TASK DETAILS: I would like the lines below, from the one with "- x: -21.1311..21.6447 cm" through the one with "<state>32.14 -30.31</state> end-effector", copied exactly and without any pictures.

MATERIAL SHOWN:
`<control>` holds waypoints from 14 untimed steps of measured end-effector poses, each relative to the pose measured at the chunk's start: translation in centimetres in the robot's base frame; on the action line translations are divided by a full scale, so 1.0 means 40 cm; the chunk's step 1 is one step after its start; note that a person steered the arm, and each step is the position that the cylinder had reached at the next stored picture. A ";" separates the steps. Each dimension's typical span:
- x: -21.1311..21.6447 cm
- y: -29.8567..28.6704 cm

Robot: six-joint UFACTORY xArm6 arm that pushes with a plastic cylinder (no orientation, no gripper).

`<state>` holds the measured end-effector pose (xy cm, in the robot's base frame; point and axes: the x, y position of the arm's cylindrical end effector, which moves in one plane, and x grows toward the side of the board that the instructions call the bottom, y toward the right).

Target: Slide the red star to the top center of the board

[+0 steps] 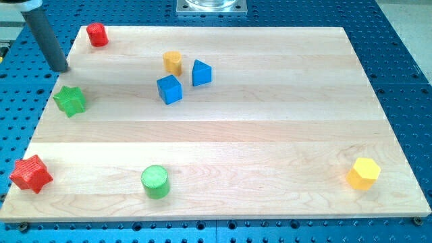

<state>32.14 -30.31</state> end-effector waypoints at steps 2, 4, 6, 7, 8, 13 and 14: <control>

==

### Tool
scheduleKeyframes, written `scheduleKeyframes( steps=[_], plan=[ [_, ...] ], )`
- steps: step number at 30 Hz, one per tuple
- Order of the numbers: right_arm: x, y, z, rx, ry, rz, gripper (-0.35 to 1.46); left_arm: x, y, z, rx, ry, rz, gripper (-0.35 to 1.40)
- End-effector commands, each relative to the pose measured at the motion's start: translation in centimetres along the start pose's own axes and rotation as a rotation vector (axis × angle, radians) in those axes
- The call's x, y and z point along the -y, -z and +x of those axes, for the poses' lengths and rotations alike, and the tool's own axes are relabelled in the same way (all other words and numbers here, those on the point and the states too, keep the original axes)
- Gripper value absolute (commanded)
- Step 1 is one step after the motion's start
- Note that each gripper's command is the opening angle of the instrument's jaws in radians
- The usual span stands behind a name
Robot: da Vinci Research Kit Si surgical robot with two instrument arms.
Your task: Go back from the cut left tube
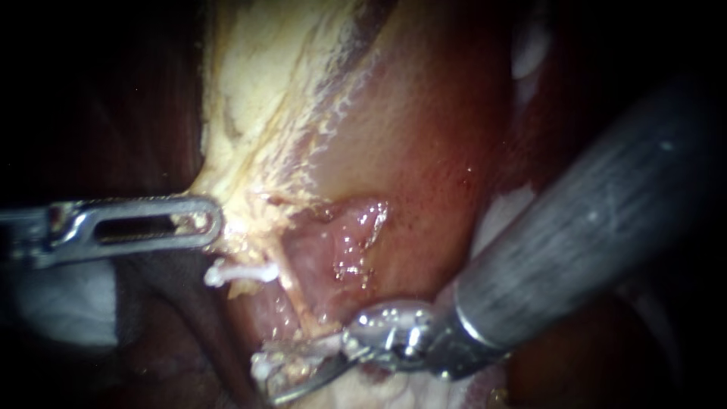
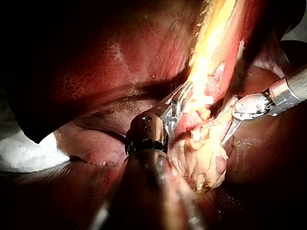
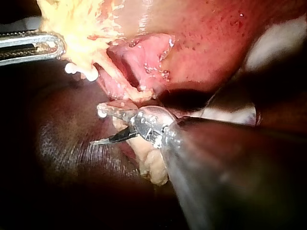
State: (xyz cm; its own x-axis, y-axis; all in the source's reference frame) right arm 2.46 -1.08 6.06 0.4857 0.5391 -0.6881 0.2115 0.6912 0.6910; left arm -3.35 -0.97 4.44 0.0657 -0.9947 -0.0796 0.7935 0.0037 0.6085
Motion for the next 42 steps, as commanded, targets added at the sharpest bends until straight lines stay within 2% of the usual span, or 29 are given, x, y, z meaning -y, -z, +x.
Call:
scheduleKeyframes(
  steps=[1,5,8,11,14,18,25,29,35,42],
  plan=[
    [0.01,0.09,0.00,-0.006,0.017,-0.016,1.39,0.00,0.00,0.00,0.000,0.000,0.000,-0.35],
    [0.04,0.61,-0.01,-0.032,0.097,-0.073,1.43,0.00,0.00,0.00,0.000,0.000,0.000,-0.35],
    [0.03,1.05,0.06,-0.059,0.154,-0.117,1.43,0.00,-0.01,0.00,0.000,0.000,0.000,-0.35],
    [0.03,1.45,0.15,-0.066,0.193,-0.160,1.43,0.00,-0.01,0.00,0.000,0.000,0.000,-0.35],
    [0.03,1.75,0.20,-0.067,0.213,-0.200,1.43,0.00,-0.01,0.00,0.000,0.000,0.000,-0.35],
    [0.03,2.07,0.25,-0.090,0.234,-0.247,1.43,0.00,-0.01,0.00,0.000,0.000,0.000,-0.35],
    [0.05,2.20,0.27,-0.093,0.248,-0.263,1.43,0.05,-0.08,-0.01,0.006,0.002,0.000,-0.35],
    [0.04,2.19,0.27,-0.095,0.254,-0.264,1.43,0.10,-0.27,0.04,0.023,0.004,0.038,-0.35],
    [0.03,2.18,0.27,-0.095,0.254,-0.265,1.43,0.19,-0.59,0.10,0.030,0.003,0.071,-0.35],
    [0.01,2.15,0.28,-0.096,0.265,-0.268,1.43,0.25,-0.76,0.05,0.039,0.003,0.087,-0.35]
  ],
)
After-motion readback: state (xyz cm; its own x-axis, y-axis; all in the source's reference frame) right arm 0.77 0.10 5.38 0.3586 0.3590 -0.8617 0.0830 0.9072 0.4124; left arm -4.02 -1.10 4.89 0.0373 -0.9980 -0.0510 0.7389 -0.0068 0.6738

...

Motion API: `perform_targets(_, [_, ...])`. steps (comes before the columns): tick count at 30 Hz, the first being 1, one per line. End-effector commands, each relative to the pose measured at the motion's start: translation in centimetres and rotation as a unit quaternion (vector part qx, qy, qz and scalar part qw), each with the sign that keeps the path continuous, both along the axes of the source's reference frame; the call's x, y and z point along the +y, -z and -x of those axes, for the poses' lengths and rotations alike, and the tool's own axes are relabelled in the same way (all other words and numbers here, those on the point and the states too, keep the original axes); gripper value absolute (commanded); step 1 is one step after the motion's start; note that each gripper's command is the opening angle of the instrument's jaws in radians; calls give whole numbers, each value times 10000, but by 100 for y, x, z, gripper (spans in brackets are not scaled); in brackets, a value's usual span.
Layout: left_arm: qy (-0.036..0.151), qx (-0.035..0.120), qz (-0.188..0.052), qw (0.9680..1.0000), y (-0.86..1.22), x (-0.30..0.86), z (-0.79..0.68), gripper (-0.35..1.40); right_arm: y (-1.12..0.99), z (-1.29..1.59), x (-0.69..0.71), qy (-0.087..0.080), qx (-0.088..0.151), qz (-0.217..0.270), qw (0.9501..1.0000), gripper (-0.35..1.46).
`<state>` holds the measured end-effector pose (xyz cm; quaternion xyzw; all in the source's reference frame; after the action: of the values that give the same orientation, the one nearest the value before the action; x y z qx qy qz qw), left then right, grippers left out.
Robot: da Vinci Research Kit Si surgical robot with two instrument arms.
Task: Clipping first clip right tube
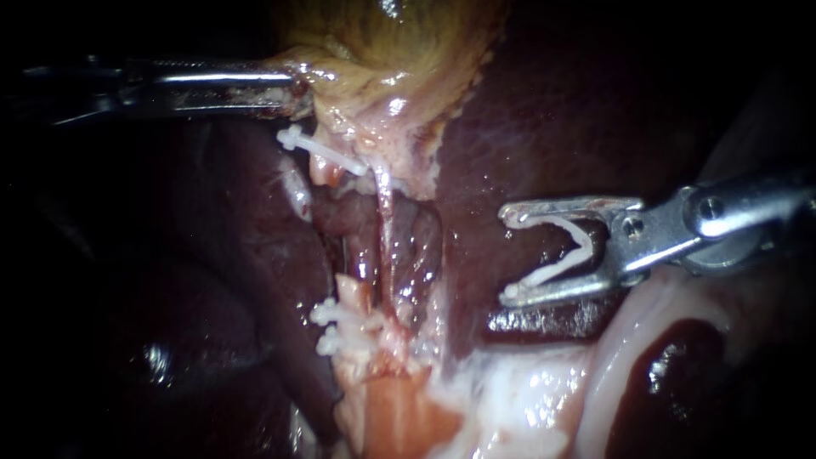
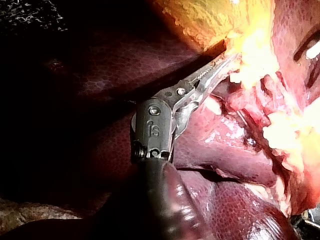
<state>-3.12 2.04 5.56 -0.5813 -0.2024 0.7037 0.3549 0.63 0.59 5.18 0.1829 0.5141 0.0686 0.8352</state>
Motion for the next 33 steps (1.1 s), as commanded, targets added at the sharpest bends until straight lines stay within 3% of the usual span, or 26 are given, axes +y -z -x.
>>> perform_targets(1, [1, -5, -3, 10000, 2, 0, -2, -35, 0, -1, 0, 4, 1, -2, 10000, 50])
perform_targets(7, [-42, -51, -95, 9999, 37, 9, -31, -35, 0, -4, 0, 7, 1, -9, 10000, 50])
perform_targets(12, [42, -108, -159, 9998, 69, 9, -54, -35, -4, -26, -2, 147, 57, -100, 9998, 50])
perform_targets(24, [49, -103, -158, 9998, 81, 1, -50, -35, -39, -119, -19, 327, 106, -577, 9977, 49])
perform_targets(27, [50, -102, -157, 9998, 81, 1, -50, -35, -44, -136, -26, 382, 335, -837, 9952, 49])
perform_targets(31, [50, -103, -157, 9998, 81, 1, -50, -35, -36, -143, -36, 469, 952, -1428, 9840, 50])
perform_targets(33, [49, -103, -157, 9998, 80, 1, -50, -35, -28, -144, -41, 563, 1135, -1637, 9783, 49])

EXERCISE RESULT:
- x: -21.1311..21.6447 cm
- y: -29.8567..28.6704 cm

Robot: six-joint UFACTORY xArm6 arm that pushes with a plastic cylinder (no orientation, no gripper).

`<state>` holds the measured end-effector pose (xy cm, in the robot's base frame; point and axes: the x, y position of the arm's cylindrical end effector, which moves in one plane, and x grows toward the side of the board that the instructions call the bottom, y toward the right).

Target: Slide the red star to the top center of the board

[+0 steps] 

<state>32.14 -30.31</state> end-effector waypoints at steps 2, 4, 6, 7, 8, 13 and 14: <control>

Nothing more belongs to this exercise.